--- INSTRUCTIONS FOR THE TASK ---
From the listing below, extract every line in which the word "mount" appears.

+++

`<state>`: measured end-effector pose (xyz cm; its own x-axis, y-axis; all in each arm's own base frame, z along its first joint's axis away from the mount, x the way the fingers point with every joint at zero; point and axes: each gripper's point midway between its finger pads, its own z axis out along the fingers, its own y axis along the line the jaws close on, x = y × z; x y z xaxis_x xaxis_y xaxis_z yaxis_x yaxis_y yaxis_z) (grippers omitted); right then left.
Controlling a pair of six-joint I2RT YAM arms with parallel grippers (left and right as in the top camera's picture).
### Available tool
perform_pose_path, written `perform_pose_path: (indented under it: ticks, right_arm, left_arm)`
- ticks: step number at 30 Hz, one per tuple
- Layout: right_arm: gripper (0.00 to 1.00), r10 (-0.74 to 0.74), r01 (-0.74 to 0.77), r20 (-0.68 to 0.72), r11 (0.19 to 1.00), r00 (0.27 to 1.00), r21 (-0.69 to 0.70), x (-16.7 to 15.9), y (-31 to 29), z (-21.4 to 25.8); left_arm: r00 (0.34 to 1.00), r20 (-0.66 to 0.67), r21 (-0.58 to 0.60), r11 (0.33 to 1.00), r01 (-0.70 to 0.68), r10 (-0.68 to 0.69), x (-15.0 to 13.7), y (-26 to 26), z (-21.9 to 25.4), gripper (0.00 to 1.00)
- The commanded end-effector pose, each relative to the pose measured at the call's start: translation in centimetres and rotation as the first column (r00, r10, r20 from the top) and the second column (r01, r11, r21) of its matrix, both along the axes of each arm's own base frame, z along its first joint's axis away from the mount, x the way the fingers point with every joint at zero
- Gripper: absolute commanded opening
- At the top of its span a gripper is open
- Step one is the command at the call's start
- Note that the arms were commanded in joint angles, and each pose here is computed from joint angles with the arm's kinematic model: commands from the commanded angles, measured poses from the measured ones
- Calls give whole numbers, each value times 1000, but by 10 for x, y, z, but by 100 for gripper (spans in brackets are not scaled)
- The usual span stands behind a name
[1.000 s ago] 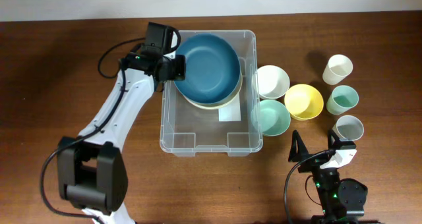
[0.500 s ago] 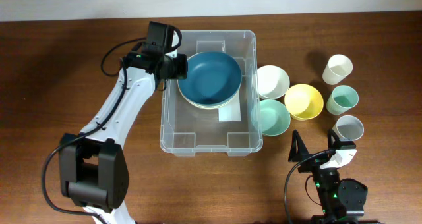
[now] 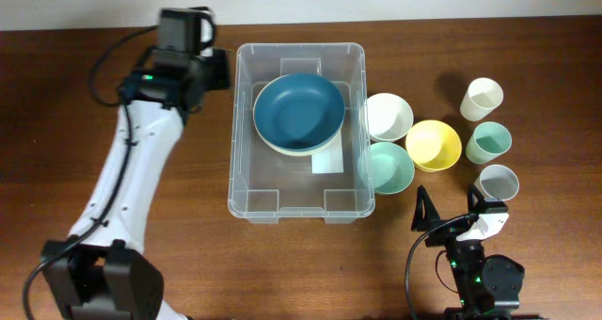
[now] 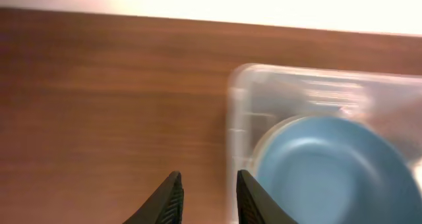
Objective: Pack container
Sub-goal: 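Lower the blue plate onto the cream plates and open the left gripper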
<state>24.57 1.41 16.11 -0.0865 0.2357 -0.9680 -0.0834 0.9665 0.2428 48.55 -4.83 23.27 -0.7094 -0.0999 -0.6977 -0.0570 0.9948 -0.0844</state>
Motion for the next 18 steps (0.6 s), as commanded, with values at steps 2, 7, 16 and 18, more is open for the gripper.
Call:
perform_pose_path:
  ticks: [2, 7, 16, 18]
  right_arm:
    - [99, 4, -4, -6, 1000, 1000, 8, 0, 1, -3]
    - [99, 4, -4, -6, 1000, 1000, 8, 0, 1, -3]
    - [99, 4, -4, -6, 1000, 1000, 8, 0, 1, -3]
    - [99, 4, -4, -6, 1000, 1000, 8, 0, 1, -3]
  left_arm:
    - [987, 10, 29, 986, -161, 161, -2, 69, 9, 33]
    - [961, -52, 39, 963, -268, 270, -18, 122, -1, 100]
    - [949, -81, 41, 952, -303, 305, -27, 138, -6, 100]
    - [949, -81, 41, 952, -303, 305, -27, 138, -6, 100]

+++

--- REPLY ---
`<state>`: measured end-effector pose (xyz cm; its own x-axis, y-axis; all in each arm's own base frame, z along its first joint's axis away from the mount, x the way the fingers point with every joint at zero; point and axes: each gripper's point midway between its finger pads, its own z axis out along the fingers, its own y axis along the line the jaws close on, x = y × z; x y z xaxis_x xaxis_y xaxis_z yaxis_x yaxis_y yaxis_z) (grippers omitted); right then left.
- The commanded end-effector pose, each relative to the pose measured at the call's start: translation in centimetres and rotation as the first column (r00, r10, r20 from the top) and the second column (r01, r11, r21) of its matrix, both along the axes of each arm's own base frame, z along its first joint's axis away from the mount, x the way the fingers point with every joint at zero

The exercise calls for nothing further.